Rating: Summary: WOW! Review: I despise sci-fi that's more science than fiction, more tech than plot but Wen Spencer delivers with a bang. Tinker, a barely eighteen year old genius, is naive enough and brassy enough to grab your attention and keep it. I thought I had gotten a book I could take my time with and found that I finished it in one night. If you like fantasy, romance, sci-fi or just a good romp this book has all the elements to keep you reading. I hope that we can revisit old Pitt again to see Oilcan or even Rikki again. It would be fun to see Tinker wrap her brain around magic instead of quantum physics. The possibilites make me drool....
Rating: Summary: The jacket blurb and the storyline differ just a bit Review: Ok, the blurb on the hardback in the library reads " what's really important - her first date. Armed with an intelligence the size of a planet, steel-toed boots, and a junkyard dog attitude(...)"You don't expect cross species rape from that teaser or similar touches such as erotic dreams, etc. To say the least, the blub and the book have some differences, though the blub is faithful to the general (when not interrupted) feel of the book. Not that the book doesn't move, but the reviewer who compared it to an old fashioned "bodice ripper" pretty much hit it. Interesting concept, nice execution, all the right stereotype characters in all the right places, perfect timing, lots of romance novel style left-overs as if it needed one more editing pass. But my fifteen year old daughter who had grabbed the book for the cute side of the blurb, went "eww" and dropped it at the rape scene.
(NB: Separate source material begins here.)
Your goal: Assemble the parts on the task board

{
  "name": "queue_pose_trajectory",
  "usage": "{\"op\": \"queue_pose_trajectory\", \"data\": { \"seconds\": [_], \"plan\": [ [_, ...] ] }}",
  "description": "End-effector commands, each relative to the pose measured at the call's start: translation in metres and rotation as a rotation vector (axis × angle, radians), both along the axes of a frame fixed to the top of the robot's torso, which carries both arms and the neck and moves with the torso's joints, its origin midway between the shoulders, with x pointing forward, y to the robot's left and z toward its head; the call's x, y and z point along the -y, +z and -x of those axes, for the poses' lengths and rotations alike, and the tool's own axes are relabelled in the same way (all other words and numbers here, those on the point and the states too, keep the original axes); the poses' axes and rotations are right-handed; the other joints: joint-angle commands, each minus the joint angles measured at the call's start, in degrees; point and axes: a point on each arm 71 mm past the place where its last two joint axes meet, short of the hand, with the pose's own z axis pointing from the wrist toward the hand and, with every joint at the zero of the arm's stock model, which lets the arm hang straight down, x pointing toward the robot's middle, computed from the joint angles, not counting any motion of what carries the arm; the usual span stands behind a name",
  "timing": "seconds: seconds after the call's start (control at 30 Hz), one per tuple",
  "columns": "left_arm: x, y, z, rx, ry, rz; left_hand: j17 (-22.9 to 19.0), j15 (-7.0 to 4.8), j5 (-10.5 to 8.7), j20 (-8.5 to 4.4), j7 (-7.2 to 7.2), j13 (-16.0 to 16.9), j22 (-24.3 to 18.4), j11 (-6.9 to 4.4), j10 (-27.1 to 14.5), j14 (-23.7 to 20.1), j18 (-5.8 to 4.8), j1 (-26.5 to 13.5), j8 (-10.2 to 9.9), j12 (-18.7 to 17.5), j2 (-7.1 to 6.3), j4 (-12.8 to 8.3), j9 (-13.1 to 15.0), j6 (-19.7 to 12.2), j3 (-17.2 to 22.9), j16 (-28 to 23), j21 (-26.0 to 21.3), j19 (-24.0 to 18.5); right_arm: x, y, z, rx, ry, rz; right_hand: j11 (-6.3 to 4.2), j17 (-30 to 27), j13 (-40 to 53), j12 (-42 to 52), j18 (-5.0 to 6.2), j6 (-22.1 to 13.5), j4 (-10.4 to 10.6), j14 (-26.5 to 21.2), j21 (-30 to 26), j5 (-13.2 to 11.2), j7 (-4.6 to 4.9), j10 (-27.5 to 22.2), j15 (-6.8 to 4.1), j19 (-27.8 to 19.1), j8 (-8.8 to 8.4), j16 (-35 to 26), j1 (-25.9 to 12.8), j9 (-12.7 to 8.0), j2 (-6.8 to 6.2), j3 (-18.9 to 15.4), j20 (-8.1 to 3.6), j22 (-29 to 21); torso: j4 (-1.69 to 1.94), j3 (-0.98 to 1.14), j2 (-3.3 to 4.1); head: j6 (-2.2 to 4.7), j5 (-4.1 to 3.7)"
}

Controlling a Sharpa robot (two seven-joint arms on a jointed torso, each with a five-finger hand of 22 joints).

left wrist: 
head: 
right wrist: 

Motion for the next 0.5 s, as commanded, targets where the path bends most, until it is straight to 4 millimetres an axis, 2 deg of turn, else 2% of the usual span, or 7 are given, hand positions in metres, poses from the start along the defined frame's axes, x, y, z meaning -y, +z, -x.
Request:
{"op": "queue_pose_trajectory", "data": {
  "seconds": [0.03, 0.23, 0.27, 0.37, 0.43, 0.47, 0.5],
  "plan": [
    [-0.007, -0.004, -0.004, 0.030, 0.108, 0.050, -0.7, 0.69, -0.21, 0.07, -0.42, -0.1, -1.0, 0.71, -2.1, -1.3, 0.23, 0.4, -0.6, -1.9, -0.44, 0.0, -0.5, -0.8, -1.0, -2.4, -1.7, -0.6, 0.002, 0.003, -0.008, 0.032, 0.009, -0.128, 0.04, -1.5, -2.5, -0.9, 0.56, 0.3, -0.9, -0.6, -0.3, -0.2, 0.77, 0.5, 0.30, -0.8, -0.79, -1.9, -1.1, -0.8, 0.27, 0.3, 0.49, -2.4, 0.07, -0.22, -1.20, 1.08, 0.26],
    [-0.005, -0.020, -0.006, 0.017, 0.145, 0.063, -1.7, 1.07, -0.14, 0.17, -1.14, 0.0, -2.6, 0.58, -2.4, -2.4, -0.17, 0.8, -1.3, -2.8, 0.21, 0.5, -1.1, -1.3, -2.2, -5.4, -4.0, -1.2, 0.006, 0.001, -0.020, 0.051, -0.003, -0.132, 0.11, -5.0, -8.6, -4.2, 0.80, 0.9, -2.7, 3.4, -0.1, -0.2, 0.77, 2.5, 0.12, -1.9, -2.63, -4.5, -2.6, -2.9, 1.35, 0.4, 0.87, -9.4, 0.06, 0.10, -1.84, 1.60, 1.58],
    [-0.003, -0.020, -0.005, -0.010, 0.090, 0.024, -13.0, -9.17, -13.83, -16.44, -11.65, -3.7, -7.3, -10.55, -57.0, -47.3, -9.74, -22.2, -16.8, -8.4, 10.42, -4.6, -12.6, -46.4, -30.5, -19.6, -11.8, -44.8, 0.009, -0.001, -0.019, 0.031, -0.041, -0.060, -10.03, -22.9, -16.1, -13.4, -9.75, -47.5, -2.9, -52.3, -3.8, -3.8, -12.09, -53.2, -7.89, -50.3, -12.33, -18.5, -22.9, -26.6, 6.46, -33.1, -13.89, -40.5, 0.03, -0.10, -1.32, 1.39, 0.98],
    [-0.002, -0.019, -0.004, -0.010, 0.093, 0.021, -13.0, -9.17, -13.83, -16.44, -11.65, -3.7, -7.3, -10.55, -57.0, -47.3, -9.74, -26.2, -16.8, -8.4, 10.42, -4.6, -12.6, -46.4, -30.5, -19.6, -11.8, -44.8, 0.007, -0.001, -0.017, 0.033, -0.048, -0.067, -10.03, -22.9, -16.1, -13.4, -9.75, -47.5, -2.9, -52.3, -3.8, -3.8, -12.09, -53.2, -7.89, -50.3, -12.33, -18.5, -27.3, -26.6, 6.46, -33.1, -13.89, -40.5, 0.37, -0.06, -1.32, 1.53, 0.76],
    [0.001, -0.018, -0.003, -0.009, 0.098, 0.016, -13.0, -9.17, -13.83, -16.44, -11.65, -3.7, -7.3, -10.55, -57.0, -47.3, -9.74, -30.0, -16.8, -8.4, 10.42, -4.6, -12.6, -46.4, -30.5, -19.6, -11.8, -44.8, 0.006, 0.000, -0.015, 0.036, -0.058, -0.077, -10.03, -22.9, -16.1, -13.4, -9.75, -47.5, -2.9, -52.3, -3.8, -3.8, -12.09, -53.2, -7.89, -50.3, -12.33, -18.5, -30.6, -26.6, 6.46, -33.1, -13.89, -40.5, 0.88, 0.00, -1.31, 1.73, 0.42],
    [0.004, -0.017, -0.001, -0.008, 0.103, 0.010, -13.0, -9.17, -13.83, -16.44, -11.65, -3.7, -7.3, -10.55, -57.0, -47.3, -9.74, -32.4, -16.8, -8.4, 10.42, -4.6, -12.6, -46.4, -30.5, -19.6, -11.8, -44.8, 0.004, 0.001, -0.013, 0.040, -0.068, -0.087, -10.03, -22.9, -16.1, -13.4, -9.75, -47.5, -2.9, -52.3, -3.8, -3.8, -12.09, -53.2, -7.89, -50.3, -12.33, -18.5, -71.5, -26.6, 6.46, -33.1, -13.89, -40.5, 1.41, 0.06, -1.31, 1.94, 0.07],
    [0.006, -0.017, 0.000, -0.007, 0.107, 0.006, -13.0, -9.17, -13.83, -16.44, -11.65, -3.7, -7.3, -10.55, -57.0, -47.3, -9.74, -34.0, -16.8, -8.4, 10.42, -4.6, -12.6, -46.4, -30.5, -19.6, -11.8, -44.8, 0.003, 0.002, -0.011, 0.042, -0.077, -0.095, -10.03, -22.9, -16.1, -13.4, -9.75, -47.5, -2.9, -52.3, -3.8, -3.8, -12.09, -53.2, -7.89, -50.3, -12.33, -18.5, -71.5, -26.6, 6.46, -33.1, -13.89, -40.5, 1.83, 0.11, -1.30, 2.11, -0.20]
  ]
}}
Rating: Summary: I thought Pittsburgh was an alternate dimension already... Review: The toughest stuff for me to read in books or watch in movies and television is the blending of Science Fiction with Fantasy. It's a crossing of genres that many have tried and failed miserably at... ...but Wen Spencer gets it right with TINKER, a beautifully crafted, wickedly funny, and action packed adventure featuring one spitfire girl genius, elves armed with swords and sub-machine guns, and a demonic consipracy of global proportions. What makes this book a must read is how Spencer elegantly interweaves the magic and mysticism of Elfhome with the sciences of Earth. Tinker turns the mystery of Elf Magic into the next level of Quantum Theory Physics, and it all makes sense! Sadly, it is this brilliance of our Teenage Einstein of Future Pittsburgh that makes her THE MOST POPULAR GIRL with the Elves, government agencies, and dark forces from an alternate universe. You think being a teenager is rough...try being a teenager with Stephen Hawking's I.Q. stuck in an inter-dimensional Pittsburgh. THAT'S rough! One fun ride and worth every page! Thank you, Wen!